How’s the conference shaping up?
Very nicely. Last year attendance was actually up over the year before, which is amazing in this market when so many conferences are dropping out.
It’s been great to see the conference grow; this is the 15th one we’ve done. The first time we had maybe 70-75 people show up, but everyone who did was incredibly supportive, telling us we had to keep doing this.
Our conference, unlike the ICI conference, which for years preceded ours by a week or so [though not this year; ICI was held May 21-23], was all about the investing side of the [mutual fund] equation, not the operations side. It’s geared around financial advisors, and the people who want to talk about investing. As analysts at Morningstar, you have a phenomenal job: You get on the phone and pick the brains of some of the best investment people in the world. We thought the conference would be a good way to share this with more people: Get some of the best fund managers and advisors who have clients and thus have real-world questions, and bring these parties together.
And the presenters are not just from one fund company or family, which happens at many conferences.

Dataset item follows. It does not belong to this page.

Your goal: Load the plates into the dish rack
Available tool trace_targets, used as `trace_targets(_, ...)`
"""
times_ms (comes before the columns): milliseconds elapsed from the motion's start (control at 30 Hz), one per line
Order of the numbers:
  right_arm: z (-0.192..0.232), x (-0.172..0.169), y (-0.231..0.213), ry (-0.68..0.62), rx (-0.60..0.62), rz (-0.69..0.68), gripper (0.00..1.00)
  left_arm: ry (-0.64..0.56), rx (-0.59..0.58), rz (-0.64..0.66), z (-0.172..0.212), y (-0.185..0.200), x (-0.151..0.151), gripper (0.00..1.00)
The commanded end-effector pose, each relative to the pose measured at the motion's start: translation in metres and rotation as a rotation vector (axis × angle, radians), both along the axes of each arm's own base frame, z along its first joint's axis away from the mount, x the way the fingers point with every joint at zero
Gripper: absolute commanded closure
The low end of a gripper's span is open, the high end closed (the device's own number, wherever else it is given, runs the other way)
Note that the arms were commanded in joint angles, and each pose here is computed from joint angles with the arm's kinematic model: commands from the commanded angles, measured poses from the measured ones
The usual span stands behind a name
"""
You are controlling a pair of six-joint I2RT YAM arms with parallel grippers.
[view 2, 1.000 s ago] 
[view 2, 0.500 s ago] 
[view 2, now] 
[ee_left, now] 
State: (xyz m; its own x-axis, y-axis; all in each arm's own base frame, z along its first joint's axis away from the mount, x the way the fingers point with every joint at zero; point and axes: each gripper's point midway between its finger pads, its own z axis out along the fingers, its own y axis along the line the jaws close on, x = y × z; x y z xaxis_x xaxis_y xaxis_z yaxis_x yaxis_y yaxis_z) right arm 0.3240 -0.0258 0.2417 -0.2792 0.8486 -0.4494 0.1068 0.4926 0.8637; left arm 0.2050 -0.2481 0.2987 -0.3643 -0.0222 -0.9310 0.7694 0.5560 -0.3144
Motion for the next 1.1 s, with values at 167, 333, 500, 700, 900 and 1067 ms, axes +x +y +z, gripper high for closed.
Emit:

We’ve made a real move over the years to get away from being very scripted. Early on, we let managers give canned presentations, which at first went over relatively well. But as advisors saw more of them, we started getting weaker and weaker marks from attendees for those managers who simply got up and said “Here’s the historical price range for growth stocks versus value stocks, and this shows you why this is exactly the right time to buy my fund” And of course the next manager would have a slide to prove the exact opposite. Over time, those managers who had really slick sales presentations got poor marks from the audience, and those who spoke from the heart, who were more candid and forthcoming, got high marks. So we got rid of the canned presentations, and we give the Morningstar analysts more of a role in the moderation: You cut to the chase and get down to a real discussion of investments, not just a sales presentation. And the audience really appreciates it.
That’s why somebody like Marty Whitman (of Third Avenue Value Fund fame) would fit right in?
Marty couldn’t give a slick sales presentation to save his life. [He's much more likely to say]: “This stock’s a dog, and people who are buying this are nuts.”